Items from a dataset:
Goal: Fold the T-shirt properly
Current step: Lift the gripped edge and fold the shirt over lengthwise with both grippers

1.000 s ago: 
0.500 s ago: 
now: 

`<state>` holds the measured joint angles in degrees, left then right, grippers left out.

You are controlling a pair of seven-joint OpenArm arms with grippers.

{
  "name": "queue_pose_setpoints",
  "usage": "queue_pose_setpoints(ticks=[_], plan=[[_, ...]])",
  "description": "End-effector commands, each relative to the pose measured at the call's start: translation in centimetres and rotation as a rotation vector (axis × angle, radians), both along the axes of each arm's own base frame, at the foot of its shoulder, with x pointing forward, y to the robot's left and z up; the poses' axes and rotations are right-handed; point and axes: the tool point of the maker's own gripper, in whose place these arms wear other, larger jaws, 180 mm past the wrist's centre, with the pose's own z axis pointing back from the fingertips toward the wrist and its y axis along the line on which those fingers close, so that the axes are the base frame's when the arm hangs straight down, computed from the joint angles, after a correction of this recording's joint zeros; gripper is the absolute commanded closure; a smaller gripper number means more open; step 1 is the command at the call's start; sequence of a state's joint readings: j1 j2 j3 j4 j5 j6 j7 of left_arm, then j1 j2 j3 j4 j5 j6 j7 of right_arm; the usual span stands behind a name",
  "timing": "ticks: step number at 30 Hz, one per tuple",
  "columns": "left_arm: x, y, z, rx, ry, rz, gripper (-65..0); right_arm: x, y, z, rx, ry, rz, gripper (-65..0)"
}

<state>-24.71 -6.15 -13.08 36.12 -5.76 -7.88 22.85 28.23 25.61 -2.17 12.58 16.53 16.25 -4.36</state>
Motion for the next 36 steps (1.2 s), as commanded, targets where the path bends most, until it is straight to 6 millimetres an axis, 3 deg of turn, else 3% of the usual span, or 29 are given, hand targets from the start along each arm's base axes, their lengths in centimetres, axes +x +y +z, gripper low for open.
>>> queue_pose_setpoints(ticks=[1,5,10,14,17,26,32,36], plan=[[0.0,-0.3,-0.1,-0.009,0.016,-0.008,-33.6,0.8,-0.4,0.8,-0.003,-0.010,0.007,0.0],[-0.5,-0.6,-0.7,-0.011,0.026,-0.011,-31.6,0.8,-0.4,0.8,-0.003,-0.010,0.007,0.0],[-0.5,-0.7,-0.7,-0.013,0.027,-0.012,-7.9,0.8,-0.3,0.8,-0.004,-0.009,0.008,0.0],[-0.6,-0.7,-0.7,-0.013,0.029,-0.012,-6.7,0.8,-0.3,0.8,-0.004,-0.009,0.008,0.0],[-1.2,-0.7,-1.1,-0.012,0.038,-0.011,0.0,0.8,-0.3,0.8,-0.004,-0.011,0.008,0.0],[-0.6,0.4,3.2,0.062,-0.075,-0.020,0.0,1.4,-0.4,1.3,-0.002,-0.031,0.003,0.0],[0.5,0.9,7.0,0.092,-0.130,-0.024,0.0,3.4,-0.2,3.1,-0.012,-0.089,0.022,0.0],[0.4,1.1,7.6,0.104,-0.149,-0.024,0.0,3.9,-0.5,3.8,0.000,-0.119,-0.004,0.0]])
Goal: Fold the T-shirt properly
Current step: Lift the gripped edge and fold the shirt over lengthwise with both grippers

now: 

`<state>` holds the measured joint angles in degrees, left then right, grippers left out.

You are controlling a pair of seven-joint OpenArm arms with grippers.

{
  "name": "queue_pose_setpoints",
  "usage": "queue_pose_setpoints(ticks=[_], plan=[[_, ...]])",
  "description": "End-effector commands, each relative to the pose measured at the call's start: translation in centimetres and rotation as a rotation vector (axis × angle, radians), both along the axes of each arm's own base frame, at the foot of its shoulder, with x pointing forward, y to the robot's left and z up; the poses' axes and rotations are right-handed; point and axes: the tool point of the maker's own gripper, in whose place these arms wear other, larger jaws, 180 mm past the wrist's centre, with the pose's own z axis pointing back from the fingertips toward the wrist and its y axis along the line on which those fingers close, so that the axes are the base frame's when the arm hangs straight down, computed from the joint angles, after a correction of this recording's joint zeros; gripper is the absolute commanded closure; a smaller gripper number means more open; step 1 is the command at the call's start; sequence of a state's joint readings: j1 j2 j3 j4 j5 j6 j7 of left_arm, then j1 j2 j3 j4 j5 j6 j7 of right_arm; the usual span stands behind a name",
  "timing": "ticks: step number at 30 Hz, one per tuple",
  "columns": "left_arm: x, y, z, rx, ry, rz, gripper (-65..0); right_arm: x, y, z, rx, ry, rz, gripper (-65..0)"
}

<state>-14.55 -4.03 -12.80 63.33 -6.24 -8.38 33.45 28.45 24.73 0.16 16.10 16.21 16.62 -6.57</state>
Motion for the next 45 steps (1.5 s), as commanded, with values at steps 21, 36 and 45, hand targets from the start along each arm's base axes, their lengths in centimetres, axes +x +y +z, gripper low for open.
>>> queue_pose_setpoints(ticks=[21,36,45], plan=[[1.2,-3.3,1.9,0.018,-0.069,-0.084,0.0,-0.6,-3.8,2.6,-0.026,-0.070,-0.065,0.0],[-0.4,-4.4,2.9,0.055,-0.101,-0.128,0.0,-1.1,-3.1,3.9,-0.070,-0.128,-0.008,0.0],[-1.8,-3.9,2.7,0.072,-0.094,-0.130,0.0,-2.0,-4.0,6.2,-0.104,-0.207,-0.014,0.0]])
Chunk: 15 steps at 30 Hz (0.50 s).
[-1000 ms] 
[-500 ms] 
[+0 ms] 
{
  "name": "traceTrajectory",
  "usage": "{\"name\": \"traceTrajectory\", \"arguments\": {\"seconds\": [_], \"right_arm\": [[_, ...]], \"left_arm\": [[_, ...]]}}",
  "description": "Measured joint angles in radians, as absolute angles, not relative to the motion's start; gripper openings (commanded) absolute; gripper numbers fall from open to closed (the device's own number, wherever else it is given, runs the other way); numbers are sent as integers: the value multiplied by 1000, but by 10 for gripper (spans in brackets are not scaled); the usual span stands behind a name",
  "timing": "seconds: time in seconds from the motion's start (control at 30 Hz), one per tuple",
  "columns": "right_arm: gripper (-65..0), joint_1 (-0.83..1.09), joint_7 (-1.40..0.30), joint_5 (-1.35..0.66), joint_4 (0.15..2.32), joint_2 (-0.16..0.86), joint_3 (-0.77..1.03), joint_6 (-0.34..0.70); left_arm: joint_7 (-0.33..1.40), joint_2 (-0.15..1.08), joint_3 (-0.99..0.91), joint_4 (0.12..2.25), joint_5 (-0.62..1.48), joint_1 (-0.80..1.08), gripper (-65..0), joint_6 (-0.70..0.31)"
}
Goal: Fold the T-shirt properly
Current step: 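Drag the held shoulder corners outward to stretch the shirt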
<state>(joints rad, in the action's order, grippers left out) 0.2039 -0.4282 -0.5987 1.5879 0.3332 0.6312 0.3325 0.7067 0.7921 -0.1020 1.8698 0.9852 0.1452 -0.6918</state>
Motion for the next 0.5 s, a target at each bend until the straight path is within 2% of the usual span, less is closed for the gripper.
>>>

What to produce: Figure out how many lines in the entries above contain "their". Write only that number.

Response to this exercise: 2